I learned afterwards that he was put in for the Silver Star and we were all reassured that he did indeed receive that award.

Years later in the mid ‘80s I found out he did not get the Silver Star but only a posthumous promotion to Sergeant E-5. I was angry as I assumed the position of Section Chief after him and eventually received the rank of E-5 myself. I was more than angry but also frustrated and disillusioned in the system. I made a promise to myself that I would do all I could do to see this injustice corrected. Later on when I was diagnosed with PTSD I was told among other things that I had a “hyper-sensitivity to injustice”, they were right.

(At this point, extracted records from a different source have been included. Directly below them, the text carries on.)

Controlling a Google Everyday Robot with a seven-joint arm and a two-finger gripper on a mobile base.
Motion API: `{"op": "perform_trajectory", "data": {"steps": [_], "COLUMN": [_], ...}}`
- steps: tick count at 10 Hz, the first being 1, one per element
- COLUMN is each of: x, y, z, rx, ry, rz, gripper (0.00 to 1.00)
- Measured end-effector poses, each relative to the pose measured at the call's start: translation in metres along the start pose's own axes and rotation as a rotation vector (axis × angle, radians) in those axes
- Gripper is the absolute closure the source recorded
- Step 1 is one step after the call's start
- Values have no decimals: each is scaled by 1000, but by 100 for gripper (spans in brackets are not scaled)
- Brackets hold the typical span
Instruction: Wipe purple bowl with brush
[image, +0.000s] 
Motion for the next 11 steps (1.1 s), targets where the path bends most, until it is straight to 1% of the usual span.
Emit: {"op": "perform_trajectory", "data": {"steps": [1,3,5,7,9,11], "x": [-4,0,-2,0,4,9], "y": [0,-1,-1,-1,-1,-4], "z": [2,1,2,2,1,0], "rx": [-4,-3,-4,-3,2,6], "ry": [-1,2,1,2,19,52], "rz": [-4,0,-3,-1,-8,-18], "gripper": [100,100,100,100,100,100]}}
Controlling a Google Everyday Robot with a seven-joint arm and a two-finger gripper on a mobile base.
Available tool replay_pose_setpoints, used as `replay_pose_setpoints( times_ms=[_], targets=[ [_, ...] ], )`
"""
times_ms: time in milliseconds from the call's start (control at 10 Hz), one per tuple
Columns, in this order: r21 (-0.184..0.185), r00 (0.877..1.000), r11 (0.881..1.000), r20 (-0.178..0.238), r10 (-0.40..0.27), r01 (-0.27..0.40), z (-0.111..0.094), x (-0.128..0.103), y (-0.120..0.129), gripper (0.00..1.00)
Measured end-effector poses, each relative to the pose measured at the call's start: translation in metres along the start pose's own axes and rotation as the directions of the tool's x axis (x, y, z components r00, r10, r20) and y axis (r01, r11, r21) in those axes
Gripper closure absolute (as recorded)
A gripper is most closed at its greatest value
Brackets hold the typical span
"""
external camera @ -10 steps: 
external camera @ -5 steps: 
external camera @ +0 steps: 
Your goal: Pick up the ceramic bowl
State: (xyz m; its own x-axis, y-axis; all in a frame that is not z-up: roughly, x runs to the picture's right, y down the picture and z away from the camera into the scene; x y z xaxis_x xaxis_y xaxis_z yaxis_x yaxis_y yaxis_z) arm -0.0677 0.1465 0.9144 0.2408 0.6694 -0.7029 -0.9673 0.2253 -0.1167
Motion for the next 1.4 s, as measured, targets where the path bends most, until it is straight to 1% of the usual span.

I wrote letters to my Congressmen that got nowhere but I kept up the effort. Eventually, at the 2011 Reunion I met my old Battery Commander from that period. Then a Captain, now a retired Lt. Col. Living in Oklahoma, J Bruce Eutsler offered to help keep my promise.

He wrote up another commendation for the Silver Star and we both sent them off to our Congressmen in both states. We were in for a disappointment again as due to the way the medal is awarded it had to be signed off on by the Battalion Commander at the time and he was deceased.

We regrouped and Bruce Eustler resubmitted the paper work to his Congressman for a Bronze Star with a ‘V' device for Valor and a Good Conduct Medal. This time it went through and was awarded in December of 2013.

It was not the Silver Star that he earned but I felt that the oversight was resolved and the promise kept. I can now put that part of the war behind me thanks to the selfless efforts of my old Captain, J Bruce Eutsler.